If I didn’t know the meaning of a word, I didn’t check. If I came across a place name, the music of its syllables assured me that I understood enough to simply read on. In addition, I grew up at a time when girls and women were coaxed toward domesticity; our archetypal stories heroized the home. My brothers were encouraged and also pressured to educate themselves into a practical profession. One became an engineer, the other a doctor. My sister held down a position at a state employment agency but sang opera in the evening. I was allowed to become a writer. This was a double-edged blessing.

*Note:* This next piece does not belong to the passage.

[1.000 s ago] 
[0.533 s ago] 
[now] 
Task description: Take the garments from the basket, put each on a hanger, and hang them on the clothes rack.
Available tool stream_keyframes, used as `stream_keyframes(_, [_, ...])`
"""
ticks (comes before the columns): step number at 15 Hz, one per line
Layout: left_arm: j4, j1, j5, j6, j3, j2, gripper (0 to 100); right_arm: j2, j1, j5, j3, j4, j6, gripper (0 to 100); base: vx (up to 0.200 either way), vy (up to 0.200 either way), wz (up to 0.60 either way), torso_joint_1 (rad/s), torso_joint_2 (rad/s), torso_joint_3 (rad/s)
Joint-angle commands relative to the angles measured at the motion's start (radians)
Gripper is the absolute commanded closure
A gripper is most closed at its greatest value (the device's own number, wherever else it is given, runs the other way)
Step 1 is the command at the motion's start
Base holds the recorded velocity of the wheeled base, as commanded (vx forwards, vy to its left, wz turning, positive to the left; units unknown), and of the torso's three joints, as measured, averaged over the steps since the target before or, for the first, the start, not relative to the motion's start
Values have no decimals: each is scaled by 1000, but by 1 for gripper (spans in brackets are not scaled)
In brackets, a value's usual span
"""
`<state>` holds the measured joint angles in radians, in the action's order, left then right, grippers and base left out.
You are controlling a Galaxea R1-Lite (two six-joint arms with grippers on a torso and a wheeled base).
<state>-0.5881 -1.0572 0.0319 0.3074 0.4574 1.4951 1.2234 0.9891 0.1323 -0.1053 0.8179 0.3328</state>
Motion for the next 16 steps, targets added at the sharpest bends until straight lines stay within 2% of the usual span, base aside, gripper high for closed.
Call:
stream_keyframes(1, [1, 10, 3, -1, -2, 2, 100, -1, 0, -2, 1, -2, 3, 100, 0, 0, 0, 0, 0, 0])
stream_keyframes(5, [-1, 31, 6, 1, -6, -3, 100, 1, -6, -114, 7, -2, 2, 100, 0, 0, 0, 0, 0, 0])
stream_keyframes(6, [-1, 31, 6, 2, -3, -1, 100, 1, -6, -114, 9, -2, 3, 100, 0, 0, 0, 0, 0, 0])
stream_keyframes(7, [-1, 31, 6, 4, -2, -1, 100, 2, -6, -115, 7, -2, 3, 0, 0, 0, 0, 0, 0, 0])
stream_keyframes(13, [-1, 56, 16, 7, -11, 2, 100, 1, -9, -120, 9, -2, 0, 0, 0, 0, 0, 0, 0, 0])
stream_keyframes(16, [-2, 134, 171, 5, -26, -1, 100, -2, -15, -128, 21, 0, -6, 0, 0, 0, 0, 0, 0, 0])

I could maunder on in pleasurable realms, but without gaining purchase on outside reality.
When I got the cheap atlas, I scrawled notes in its margins and inked circles around important spots. When I found Treblinka on a map of Poland, the arrangement of the letters—their shape as recognizable and shocking as a face intentionally forgotten—seemed to declare: Yes, what you read is true. The same of Sevastopol, in Crimea. And even, in a different way, St. Ives, the Cornish seaside town where Virginia Woolf summered as a girl. It was as if each place name were a button stitched to the planet, and now instead of billowing indeterminacy, there was a tailored shape, an exact location, which seemed to reinvent me, or rather to sew an understanding deep within me. Locales emerged from the diaphanous fairytale realms of Narnia or Brigadoon, having attained a gritty particularity. The sensation was so exciting that I felt as if my fingers were being curled around a captain’s wheel of knowledge that could turn even the fate of continents. Not only that: the people who lived in these places accrued distinction. They were not ghosts; they were flesh-and-blood aunts and uncles, fathers and mothers and kids.
All of this is quite different from what happens with the answer box of the computer, which instantaneously supplies a map that swims in the same space as everything else on the Internet, accurate but evanescent.

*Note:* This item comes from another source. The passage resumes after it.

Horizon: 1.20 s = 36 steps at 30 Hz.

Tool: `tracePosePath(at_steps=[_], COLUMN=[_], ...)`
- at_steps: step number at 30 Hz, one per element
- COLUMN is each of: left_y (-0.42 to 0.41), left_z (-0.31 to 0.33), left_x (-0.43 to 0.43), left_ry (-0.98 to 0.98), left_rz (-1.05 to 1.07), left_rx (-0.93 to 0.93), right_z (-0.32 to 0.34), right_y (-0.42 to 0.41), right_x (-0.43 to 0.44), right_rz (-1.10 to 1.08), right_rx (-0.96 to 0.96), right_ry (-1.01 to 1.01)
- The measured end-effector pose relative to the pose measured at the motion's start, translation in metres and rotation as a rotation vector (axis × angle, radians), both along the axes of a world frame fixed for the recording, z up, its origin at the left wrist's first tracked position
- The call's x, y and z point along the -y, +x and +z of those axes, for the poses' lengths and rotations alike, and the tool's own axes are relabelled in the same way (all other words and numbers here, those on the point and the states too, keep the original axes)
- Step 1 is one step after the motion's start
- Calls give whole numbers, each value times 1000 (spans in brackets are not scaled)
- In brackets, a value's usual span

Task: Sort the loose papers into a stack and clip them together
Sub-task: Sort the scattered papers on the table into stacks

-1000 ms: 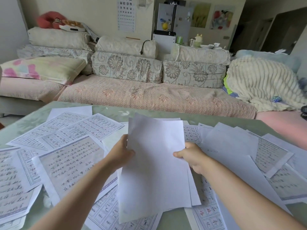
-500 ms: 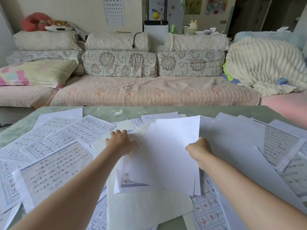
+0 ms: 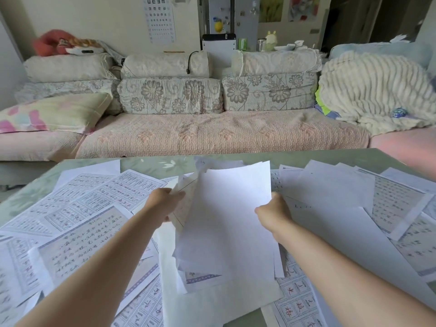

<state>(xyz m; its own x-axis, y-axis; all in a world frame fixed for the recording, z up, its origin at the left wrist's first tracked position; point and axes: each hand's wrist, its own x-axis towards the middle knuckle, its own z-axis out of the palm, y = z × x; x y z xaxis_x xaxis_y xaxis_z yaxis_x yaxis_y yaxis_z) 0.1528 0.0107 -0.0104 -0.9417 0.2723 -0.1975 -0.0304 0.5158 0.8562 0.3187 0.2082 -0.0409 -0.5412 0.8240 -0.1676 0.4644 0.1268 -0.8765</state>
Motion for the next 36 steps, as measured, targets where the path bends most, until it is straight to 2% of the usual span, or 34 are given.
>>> tracePosePath(at_steps=[4,8,10,15,21,25,28,32,34,36], left_y=[21,36,43,57,49,45,44,51,53,56], left_z=[4,-3,-6,-9,-28,-21,-18,-8,-8,-9], left_x=[36,73,85,94,104,125,147,170,175,173], left_ry=[121,94,89,232,170,237,307,389,418,446], left_rz=[26,-83,-143,-189,-136,-64,-44,-61,-57,-51], left_rx=[105,284,365,488,296,341,377,428,432,439], right_z=[6,3,1,3,3,13,15,13,12,8], right_y=[3,5,5,5,4,3,2,-7,-9,-10], right_x=[14,32,40,55,68,70,75,89,97,105], right_rz=[53,112,154,262,369,365,410,417,475,526], right_rx=[-60,-58,-28,54,140,180,114,-127,-162,-139], right_ry=[-52,-97,-76,26,144,323,184,-287,-317,-230])
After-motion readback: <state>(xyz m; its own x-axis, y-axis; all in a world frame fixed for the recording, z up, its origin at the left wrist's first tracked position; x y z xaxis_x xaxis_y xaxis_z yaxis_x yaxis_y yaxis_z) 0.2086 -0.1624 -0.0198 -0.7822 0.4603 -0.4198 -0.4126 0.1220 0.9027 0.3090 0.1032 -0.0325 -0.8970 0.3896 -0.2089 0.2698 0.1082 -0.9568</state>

The book of maps, and my determination to use it, ruptured a preference for immersion rather than information, and taught me how fully one supplements the other. Patti Smith’s Deptford, New Jersey, and Saidiya Hartman’s Accra, Ghana, have gravitas because I know where these places are. Satyajit Ray’s Bengal also exists for me, its location on the map bridging the distance to the black-and-white images I saw at the movies. Stitching mind to matter has grounded me in life. As Emerson wrote, “Let us treat … men and women well: treat them as if they were real: perhaps they are.” The map book is one way to make them so.
Piece by piece we assemble our world, some of us more quickly than others, and some of us in ways that make the far away seem real and the strangers quite possible to reach.